We must seize back the narrative. The far right survives by peddling lies that minorities are drains on the system, that migrants steal jobs, that diversity is a threat. These lies collapse when confronted with truth. It was minority doctors, nurses, and carers who held up the NHS during the pandemic. It is immigrant entrepreneurs who are building businesses, creating jobs, paying taxes. It is our artists, athletes, and thinkers who enrich Britain’s global reputation. We are not outsiders to Britain’s story—we are authors of it. To stay silent is to let the liars write history. To speak out is to claim what is ours.

We must also organise politically with the same energy extremists use to spread hate. Register to vote. Mobilise your community. Turn out on election day. In many constituencies, minority turnout could decide the result. Do not let apathy hand victory to those who despise us. And more than voting; run for office. Sit in councils. Stand for Parliament. Step into the places where decisions are made. Every seat we occupy is one less the far right can use to push us out.

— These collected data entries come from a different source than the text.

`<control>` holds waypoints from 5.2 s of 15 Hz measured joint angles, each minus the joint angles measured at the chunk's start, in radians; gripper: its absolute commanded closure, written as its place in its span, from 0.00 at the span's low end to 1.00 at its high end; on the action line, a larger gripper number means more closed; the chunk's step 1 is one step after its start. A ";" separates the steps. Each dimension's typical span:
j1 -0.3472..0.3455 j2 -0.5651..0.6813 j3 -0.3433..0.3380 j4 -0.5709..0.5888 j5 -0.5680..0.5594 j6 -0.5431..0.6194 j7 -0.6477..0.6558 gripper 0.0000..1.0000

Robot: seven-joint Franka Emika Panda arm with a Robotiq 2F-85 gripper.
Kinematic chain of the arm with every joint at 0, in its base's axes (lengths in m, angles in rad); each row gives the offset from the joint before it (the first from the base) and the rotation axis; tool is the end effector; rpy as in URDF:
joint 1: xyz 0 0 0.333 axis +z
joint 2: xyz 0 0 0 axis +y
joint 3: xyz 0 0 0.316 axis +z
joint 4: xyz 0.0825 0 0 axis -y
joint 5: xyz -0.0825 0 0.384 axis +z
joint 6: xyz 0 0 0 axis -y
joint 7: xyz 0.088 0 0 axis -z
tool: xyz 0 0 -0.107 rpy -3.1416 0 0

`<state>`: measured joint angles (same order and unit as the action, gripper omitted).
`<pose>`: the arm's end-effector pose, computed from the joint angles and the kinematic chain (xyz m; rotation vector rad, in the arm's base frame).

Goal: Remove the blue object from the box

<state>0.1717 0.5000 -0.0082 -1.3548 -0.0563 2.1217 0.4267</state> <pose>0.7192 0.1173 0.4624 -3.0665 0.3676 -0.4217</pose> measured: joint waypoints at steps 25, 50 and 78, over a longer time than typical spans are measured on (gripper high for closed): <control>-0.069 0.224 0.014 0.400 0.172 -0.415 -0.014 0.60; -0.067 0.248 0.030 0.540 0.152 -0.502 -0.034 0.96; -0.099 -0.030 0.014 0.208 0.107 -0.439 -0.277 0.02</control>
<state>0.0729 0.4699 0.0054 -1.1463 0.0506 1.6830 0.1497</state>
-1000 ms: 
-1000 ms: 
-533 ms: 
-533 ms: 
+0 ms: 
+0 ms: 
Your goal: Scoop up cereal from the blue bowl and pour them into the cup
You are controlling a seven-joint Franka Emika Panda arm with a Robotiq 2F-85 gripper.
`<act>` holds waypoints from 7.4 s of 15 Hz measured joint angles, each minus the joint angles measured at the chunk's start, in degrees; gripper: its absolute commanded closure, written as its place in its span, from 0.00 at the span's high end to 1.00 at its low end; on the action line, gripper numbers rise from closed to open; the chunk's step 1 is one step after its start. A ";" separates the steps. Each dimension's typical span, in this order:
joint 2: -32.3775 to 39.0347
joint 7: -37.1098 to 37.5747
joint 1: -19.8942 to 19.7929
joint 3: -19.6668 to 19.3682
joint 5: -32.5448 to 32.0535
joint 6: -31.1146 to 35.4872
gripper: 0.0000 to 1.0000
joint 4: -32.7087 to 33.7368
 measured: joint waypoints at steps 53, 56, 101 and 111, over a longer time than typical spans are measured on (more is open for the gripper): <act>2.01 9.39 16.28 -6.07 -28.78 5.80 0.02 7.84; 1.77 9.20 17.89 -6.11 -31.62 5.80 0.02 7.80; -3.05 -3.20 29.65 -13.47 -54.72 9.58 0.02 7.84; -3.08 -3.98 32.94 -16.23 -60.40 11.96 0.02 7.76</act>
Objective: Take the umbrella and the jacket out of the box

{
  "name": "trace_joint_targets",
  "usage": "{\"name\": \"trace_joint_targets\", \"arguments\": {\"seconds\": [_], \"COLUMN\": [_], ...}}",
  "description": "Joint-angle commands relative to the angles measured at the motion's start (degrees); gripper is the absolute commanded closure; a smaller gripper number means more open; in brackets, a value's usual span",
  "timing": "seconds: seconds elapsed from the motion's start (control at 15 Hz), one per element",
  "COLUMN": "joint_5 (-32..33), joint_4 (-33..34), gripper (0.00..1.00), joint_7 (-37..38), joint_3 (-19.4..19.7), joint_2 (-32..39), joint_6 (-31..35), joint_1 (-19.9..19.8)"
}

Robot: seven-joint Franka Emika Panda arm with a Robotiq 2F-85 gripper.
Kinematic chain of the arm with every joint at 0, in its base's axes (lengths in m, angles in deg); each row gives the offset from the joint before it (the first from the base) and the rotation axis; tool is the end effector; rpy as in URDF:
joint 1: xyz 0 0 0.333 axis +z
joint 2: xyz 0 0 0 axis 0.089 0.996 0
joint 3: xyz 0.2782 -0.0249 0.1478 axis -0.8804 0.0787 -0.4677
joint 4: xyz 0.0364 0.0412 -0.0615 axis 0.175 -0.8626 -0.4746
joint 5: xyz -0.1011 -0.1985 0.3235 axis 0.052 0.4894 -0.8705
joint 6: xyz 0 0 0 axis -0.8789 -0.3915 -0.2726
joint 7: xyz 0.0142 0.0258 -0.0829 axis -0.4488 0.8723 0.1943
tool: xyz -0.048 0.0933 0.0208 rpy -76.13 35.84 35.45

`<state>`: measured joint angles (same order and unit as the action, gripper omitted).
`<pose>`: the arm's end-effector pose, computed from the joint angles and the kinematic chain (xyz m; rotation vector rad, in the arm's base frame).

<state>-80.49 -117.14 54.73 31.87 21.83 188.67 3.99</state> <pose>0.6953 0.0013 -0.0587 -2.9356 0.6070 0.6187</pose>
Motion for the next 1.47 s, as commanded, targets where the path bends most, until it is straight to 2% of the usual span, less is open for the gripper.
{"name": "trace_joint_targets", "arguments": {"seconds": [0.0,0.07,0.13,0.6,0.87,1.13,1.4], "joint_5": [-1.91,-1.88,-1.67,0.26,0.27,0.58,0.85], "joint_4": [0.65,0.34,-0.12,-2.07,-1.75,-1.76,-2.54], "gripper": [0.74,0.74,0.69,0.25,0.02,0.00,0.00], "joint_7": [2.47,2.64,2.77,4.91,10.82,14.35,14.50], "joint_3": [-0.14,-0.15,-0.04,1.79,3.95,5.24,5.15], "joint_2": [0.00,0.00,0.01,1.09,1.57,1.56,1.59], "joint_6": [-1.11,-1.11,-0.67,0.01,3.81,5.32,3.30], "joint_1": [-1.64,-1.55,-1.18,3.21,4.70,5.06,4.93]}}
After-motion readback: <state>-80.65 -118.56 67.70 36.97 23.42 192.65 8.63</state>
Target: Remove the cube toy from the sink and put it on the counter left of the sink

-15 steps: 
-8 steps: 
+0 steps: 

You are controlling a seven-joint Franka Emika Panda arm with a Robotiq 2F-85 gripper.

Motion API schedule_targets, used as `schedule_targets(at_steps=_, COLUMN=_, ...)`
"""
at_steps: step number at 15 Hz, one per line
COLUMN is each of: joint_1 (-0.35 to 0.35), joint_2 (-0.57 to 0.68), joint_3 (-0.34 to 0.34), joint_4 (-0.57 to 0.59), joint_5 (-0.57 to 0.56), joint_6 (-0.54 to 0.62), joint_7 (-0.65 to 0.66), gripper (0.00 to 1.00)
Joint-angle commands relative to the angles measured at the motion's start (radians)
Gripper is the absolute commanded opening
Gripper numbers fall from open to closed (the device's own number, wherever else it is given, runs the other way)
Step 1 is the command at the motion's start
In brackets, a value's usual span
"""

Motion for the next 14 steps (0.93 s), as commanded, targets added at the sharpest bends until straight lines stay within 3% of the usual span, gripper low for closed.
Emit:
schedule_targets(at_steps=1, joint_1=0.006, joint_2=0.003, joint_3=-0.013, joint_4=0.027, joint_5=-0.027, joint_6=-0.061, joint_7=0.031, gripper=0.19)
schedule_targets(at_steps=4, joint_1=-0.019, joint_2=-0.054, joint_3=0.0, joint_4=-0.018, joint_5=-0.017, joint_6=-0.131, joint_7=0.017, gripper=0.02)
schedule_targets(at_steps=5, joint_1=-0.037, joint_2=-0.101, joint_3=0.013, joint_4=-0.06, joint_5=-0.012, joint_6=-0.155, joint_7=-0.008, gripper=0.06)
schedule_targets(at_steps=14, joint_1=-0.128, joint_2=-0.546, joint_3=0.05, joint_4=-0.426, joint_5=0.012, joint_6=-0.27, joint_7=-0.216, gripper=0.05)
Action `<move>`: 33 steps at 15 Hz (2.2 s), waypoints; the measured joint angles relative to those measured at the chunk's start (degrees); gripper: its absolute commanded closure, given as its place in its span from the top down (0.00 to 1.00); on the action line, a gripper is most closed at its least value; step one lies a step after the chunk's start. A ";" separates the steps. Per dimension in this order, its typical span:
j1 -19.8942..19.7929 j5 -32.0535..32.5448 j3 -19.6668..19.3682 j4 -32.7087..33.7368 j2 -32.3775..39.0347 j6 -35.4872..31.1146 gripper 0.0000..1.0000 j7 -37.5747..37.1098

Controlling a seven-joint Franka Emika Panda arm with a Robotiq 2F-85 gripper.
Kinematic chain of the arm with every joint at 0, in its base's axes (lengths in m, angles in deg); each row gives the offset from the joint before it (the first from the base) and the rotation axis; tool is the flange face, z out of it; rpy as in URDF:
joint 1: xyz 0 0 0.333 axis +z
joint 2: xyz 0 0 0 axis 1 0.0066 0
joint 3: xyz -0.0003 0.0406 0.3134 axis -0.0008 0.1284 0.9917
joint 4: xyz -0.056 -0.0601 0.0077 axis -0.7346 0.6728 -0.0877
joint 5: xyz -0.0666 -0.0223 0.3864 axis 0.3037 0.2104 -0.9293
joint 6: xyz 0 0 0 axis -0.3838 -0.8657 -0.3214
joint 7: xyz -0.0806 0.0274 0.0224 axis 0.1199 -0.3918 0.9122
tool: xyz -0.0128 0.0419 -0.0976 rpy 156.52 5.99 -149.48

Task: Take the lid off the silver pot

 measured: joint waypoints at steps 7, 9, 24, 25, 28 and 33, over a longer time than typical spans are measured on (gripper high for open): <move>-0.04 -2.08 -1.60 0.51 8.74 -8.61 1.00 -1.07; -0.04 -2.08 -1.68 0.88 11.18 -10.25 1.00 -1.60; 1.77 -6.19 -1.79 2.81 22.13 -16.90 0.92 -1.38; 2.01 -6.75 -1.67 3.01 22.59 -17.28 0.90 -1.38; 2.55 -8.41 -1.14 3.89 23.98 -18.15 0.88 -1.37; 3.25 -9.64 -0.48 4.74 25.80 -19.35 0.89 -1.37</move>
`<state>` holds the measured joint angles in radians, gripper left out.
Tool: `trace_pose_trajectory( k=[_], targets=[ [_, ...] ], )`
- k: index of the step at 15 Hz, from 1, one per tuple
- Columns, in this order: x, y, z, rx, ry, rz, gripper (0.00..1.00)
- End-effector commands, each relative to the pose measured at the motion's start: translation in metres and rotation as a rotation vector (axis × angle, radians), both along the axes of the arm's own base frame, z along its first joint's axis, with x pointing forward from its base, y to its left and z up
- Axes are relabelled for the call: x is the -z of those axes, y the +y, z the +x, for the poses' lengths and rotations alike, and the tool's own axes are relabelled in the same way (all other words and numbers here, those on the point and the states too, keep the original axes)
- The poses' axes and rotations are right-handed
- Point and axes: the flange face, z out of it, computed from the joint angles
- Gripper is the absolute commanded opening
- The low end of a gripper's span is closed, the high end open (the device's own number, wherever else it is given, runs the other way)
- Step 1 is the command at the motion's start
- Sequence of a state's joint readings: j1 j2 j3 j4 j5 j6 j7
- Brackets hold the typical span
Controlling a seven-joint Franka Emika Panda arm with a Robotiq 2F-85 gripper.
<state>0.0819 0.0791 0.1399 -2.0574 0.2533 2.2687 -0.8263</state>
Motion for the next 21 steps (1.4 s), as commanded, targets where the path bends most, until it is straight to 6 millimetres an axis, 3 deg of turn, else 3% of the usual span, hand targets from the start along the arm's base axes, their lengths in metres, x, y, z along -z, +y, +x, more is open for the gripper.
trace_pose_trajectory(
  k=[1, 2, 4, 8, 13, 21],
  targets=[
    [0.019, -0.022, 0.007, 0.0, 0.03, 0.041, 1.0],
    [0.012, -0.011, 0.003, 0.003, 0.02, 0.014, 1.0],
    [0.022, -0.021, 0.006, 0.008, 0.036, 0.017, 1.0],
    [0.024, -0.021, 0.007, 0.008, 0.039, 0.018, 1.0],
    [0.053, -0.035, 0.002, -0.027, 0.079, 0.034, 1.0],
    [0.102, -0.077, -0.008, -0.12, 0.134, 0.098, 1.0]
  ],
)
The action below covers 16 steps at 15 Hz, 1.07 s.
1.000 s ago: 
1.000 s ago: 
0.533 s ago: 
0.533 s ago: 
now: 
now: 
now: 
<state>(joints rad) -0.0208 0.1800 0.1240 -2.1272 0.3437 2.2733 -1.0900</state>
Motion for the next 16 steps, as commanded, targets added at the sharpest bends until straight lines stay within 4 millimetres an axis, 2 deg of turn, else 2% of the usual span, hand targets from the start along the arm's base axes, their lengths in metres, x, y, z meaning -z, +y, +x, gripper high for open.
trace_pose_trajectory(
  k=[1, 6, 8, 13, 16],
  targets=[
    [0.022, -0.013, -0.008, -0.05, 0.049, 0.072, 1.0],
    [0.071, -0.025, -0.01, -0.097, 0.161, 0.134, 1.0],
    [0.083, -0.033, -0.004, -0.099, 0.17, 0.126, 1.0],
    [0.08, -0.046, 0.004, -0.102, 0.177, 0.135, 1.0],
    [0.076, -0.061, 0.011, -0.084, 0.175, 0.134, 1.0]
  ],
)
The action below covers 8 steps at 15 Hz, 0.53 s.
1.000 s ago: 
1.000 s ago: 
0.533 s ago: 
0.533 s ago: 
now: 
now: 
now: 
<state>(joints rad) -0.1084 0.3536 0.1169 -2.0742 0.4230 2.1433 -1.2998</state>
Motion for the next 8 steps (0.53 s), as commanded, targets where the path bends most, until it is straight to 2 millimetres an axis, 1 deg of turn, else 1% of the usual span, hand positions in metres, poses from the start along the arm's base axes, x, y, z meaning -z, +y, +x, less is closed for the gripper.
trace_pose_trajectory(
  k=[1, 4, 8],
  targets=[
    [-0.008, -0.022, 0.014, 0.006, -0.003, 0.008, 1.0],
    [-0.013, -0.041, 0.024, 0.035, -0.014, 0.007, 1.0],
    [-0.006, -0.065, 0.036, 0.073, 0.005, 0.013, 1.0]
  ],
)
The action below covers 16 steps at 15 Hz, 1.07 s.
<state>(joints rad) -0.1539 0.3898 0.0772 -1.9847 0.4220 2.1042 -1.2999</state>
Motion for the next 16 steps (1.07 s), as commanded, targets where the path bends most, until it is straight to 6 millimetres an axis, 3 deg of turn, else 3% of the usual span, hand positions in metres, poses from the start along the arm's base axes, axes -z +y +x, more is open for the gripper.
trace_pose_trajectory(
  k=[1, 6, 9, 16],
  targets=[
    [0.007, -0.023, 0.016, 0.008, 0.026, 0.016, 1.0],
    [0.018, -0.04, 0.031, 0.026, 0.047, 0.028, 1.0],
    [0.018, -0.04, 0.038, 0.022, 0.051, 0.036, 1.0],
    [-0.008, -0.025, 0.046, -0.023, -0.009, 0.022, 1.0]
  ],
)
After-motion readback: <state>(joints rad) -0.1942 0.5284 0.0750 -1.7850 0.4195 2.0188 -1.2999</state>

Education is another battlefield. Fascism feeds on ignorance. It captures the easily deceived and turns them into weapons. We must defend schools, demand truth in classrooms, and build community programs that sharpen critical thinking. A society that can question lies is a society that cannot be easily controlled.

And when hate marches on our streets, we cannot look away. When flags are flown to exclude us, when slogans are chanted to erase us, we must be there. Peaceful, visible, and unyielding. Vigils, marches, festivals, campaigns, whatever it takes to break the illusion that Britain is united behind division. Presence matters. Resistance matters. Silence is consent, and we will not consent.

This is bigger than minority survival. If Britain falls to authoritarian populism, it will not stop at us. Once in power, fascism devours freedoms for everyone. That is why this fight is not only ours, it belongs to all who care about democracy and liberty. But minorities and their allies know what is at stake, and we can lead. By uniting across our differences, by speaking truth against lies, by organising our votes, by standing visibly and fearlessly, we can slam the door on fascism before it reaches Number 10.
Russell’s warning does not have to be our future. But it will be, unless we act now.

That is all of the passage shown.